> [WHAT YOU HAVE TO DO] Please reproduce the whole listing without altering anything.

════

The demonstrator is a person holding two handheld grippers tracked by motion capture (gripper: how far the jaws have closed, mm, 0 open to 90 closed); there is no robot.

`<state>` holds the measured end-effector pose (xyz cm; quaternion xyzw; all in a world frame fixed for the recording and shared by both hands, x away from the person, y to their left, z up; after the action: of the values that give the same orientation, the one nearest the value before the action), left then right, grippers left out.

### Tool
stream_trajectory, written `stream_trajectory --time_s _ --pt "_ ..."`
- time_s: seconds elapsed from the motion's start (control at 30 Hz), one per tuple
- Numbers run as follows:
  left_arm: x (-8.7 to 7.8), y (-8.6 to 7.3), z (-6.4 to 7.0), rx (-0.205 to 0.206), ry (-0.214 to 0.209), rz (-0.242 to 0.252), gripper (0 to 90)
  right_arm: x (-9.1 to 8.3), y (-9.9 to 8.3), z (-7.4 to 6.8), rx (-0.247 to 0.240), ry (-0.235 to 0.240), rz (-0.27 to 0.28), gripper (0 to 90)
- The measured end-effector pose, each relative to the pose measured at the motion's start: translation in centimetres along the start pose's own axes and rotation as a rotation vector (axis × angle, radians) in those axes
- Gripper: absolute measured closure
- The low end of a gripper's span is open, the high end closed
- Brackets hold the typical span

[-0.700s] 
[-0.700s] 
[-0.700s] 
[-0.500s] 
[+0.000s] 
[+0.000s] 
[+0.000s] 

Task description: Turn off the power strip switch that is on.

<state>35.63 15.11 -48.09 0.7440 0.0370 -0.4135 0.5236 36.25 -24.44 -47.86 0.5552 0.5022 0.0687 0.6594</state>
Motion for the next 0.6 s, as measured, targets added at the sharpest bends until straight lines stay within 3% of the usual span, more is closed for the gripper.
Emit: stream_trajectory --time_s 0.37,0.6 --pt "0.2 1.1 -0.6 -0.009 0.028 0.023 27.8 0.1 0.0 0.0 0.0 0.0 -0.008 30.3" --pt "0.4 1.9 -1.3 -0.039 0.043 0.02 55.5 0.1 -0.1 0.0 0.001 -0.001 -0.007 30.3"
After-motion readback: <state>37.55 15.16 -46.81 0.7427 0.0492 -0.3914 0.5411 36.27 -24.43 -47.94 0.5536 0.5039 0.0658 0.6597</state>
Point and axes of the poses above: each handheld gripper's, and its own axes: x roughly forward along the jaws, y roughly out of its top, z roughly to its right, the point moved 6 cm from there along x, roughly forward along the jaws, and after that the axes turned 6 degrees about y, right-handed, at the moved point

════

> [WRITTEN RESPONSE]
The demonstrator is a person holding two handheld grippers tracked by motion capture (gripper: how far the jaws have closed, mm, 0 open to 90 closed); there is no robot.

`<state>` holds the measured end-effector pose (xyz cm; quaternion xyzw; all in a world frame fixed for the recording and shared by both hands, x away from the person, y to their left, z up; after the action: of the values that give the same orientation, the one nearest the value before the action), left then right, grippers left out.

### Tool
stream_trajectory, written `stream_trajectory --time_s _ --pt "_ ..."`
- time_s: seconds elapsed from the motion's start (control at 30 Hz), one per tuple
- Numbers run as follows:
  left_arm: x (-8.7 to 7.8), y (-8.6 to 7.3), z (-6.4 to 7.0), rx (-0.205 to 0.206), ry (-0.214 to 0.209), rz (-0.242 to 0.252), gripper (0 to 90)
  right_arm: x (-9.1 to 8.3), y (-9.9 to 8.3), z (-7.4 to 6.8), rx (-0.247 to 0.240), ry (-0.235 to 0.240), rz (-0.27 to 0.28), gripper (0 to 90)
- The measured end-effector pose, each relative to the pose measured at the motion's start: translation in centimetres along the start pose's own axes and rotation as a rotation vector (axis × angle, radians) in those axes
- Gripper: absolute measured closure
- The low end of a gripper's span is open, the high end closed
- Brackets hold the typical span

[-0.700s] 
[-0.700s] 
[-0.700s] 
[-0.500s] 
[+0.000s] 
[+0.000s] 
[+0.000s] 

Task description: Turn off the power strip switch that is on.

<state>35.63 15.11 -48.09 0.7440 0.0370 -0.4135 0.5236 36.25 -24.44 -47.86 0.5552 0.5022 0.0687 0.6594</state>
Motion for the next 0.6 s, as measured, targets added at the sharpest bends until straight lines stay within 3% of the usual span, more is closed for the gripper.
Emit: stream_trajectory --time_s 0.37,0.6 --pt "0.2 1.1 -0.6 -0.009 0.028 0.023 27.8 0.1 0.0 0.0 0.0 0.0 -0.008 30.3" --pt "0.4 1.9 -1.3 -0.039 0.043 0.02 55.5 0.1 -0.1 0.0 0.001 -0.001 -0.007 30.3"
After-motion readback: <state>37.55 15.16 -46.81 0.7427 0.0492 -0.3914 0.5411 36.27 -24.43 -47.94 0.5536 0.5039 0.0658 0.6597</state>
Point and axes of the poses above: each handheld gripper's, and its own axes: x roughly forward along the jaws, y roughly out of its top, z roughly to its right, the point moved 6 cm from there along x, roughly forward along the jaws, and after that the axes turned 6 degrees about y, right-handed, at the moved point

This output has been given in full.